Les mathématiques en prépa : la clef des concours ?

A la rentrée de janvier, les concours ne sont plus très loin pour tous les élèves en deuxième année de prépa. La tâche est souvent importante et il faut donc prioriser : plutôt des exercices de mathématiques ou des fiches d’histoire ?

Les coefficients des épreuves de mathématiques en prépa

Les coefficients varient selon deux critères : la filière dans laquelle on se trouve (scientifique, économique, technologique ou littéraire) et l’école préparée. Les littéraires ne sont pas concernés par cet article. Pour les autres, la prééminence des mathématiques dans la préparation des concours aux écoles de commerce est souvent une réalité. Pour s’en convaincre nous sommes allés chercher les coefficients par concours.

Pour Ecricome, c’est environ 20% des coefficients de l’écrit qui reviennent aux mathématiques (entre 4 et 6 sur 25). Pour la BCE, cela varie fortement d’une école et d’une filière à l’autre. Les écoles demandant – relativement – le moins d’aptitudes en mathématiques attribuent un coefficient équivalent à environ 10% de la note totale contre 35% pour celles qui estiment que les mathématiques sont les épreuves les plus importantes.

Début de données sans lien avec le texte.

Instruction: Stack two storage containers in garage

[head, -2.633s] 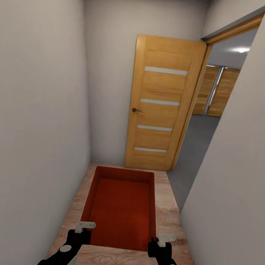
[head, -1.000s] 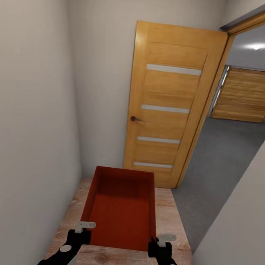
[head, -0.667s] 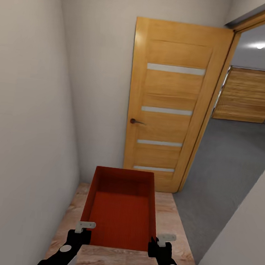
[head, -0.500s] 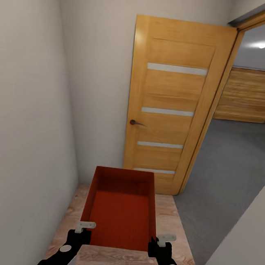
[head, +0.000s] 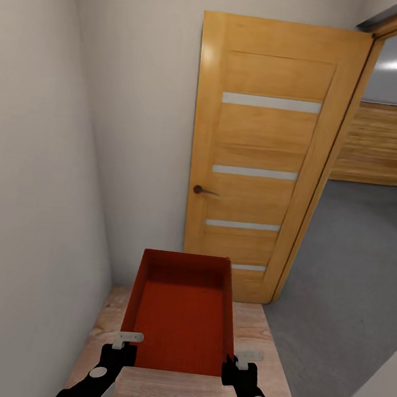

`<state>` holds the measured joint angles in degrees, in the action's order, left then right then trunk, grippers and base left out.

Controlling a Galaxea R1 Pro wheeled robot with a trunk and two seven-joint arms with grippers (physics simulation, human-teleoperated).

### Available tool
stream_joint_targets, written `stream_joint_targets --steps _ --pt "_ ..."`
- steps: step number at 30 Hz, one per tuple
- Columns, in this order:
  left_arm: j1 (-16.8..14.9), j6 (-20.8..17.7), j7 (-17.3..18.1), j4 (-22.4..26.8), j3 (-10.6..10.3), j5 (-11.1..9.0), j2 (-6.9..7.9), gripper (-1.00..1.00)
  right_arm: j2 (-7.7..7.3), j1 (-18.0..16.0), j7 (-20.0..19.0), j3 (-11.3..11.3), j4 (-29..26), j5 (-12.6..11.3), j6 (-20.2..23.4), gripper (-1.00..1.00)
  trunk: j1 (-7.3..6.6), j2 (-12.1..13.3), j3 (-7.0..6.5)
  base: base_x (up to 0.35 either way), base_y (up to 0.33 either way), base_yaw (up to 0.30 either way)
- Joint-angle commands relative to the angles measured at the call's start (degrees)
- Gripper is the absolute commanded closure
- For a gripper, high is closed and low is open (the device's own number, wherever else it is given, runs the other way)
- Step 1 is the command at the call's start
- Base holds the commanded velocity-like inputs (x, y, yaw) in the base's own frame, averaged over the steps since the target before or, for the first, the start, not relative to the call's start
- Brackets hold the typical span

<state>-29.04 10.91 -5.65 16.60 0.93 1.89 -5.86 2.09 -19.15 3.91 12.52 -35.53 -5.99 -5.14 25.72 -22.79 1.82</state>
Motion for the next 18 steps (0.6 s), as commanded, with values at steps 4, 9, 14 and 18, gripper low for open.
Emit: stream_joint_targets --steps 4,9,14,18 --pt "-0.05 0.25 -2.53 -0.16 0.83 -0.04 2.08 1.0 -0.05 -0.1 -0.84 0.58 -0.15 -0.35 -2.77 1.0 0.07 -0.12 0.13 0.333 0.0 0.0" --pt "-0.05 0.25 -2.53 -0.16 0.83 -0.04 2.08 1.0 -0.07 -0.1 -0.84 0.58 -0.15 -0.36 -2.77 1.0 0.07 -0.12 0.13 0.333 0.0 0.0" --pt "-0.05 0.45 -2.53 -0.13 0.83 -0.04 2.08 1.0 -0.06 -0.1 -0.84 0.58 -0.16 -0.37 -2.75 1.0 0.07 -0.12 0.13 0.315 0.0 0.0" --pt "-0.05 2.14 -2.53 -0.16 0.83 -0.04 2.08 1.0 -0.06 -0.1 -0.84 0.58 -0.15 -0.38 -2.77 1.0 0.07 -0.12 0.13 0.075 0.0 0.0"
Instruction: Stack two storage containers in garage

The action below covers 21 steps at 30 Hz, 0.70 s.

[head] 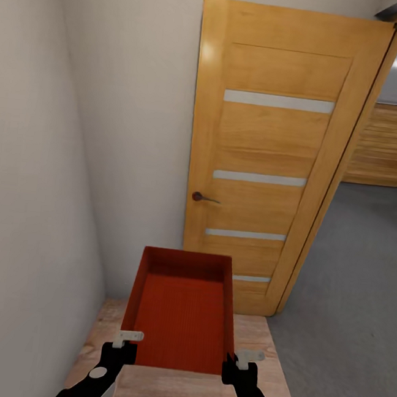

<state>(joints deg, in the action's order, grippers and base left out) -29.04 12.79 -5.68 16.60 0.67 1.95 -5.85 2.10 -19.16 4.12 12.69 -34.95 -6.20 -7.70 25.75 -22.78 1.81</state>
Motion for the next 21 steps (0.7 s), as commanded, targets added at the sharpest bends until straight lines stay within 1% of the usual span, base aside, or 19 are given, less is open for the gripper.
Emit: stream_joint_targets --steps 1,2,5,14,21 --pt "-0.05 0.51 -2.5 -0.16 1.09 -0.11 2.07 1.0 -0.07 -0.09 -1.04 0.41 -0.74 -0.17 -0.21 1.0 0.04 -0.13 0.13 0.017 0.0 0.0" --pt "-0.05 0.64 -2.5 -0.16 1.1 -0.11 2.07 1.0 -0.07 -0.09 -1.07 0.41 -0.74 -0.17 -0.17 1.0 0.04 -0.13 0.13 0.009 0.0 0.0" --pt "-0.05 0.82 -2.49 -0.15 1.09 -0.11 2.07 1.0 -0.08 -0.09 -1.21 0.41 -0.74 -0.2 -0.13 1.0 0.04 -0.13 0.13 0.001 0.0 -0.194" --pt "-0.05 0.71 -2.5 -0.13 0.91 -0.13 1.34 1.0 -0.06 -0.09 -1.22 0.41 -0.74 -0.17 -0.11 1.0 0.04 -0.13 0.13 0.0 0.0 -0.248" --pt "-0.05 0.75 -2.93 -0.09 0.92 -0.18 1.26 1.0 -0.07 -0.09 -1.22 0.41 -0.74 -0.18 -0.12 1.0 0.04 -0.13 0.13 0.0 0.0 -0.25"
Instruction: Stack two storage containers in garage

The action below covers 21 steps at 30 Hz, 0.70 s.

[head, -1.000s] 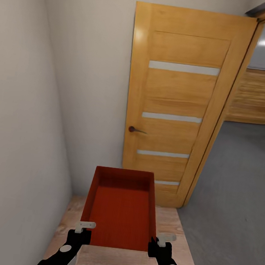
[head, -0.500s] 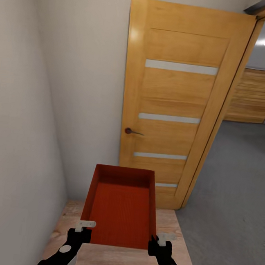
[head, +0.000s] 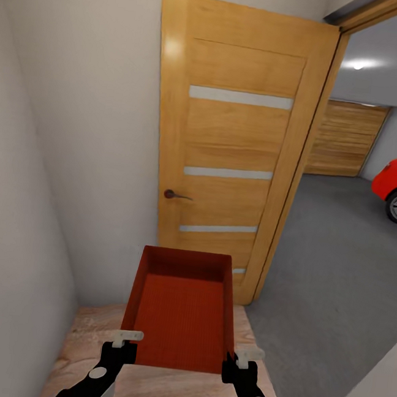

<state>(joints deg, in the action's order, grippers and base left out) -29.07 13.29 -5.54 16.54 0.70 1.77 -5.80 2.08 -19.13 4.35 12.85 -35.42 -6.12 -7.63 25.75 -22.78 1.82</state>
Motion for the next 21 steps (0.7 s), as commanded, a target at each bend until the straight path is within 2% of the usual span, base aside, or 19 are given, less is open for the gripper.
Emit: stream_joint_targets --steps 1,21 --pt "-0.02 0.25 -3.07 -0.04 0.88 0.0 1.22 1.0 -0.05 -0.12 -1.45 0.24 -0.27 -0.23 -0.2 1.0 0.03 -0.14 0.13 0.0 0.0 -0.235" --pt "-0.02 0.34 -3.16 -0.02 0.8 0.08 1.32 1.0 -0.04 -0.12 -1.45 0.24 -0.27 -0.23 -0.16 1.0 0.03 -0.14 0.13 0.0 0.0 -0.241"
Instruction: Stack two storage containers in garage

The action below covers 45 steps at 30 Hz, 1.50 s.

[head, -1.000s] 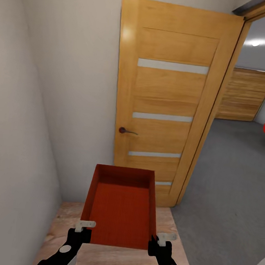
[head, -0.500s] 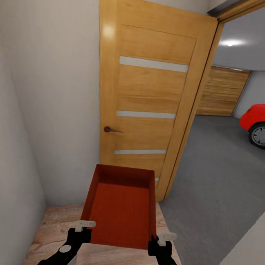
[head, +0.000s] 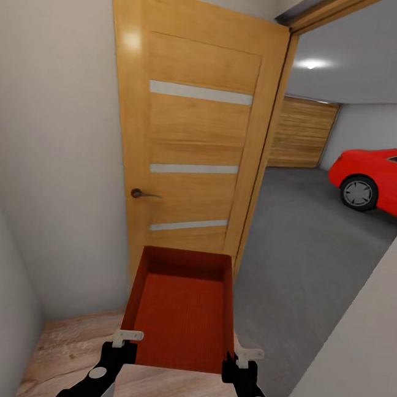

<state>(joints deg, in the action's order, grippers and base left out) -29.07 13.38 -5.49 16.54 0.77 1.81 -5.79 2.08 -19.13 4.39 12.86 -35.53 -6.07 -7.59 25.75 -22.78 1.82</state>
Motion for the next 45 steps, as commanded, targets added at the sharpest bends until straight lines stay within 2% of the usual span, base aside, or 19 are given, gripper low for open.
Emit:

Quand on regarde dans le détail on se rend compte que meilleures sont censées être les écoles, plus hauts sont les coefficients en maths. Avec 11/30 des points pour HEC ou l’ESSEC aux maths et 3/30 seulement pour l’ESC Chambéry en voie scientifique, la différence est nette. En plus de cela, HEC et l’ESCP Europe demanderont pour les voies scientifiques une épreuve de mathématiques à l’oral !

Les mathématiques essentiels et insuffisants à la fois

Du fait du jeu des coefficients mais aussi des barres d’admissibilité, on voit que les mathématiques ne pourront jamais suffire à eux seuls à être admissibles. Les meilleures écoles bien que proposant des coefficients élevés pour les mathématiques sont très compétitives et demanderont donc des notes très hautes dans toutes les matières. Parmi les écoles moins choisies, des coefficients plus faibles ne permettent pas de s’appuyer sur les seules épreuves de maths BCE.

Néanmoins, il s’agit souvent d’épreuves déterminantes pour les concours. D’abord elles ont toutes leur importance pour l’admissibilité, il ne sera donc pas possible d’aller plus loin si vous n’avez pas obtenu les quelques points vous faisant accéder à l’entretien de l’école de votre choix, où vous pourrez convaincre le jury de votre motivation.

Par ailleurs, il est fréquent de devoir passer un grand nombre d’épreuves de mathématiques, certains en ECS en passeront plus de cinq en quelques semaines. Les concours étant une épreuve d’endurance et de détermination, il est essentiel de ne pas se laisser abattre. L’échec successif à de nombreuses épreuves est de nature à démotiver ce qui rendra presque impossible l’accès à l’école de management de son choix.

Il faut donc s’assurer des notes correctes et toujours passer le maximum de temps sur ce qui permet de gagner le plus de points en dépensant le moins d’énergie. Il convient donc en général de travailler ses matières les plus faibles tout en faisant attention à ne pas se démoraliser.

Pour ceux qui ne trouveraient pas la motivation nécessaire, il est possible de faire un stage de mathématiques ou de réviser à plusieurs.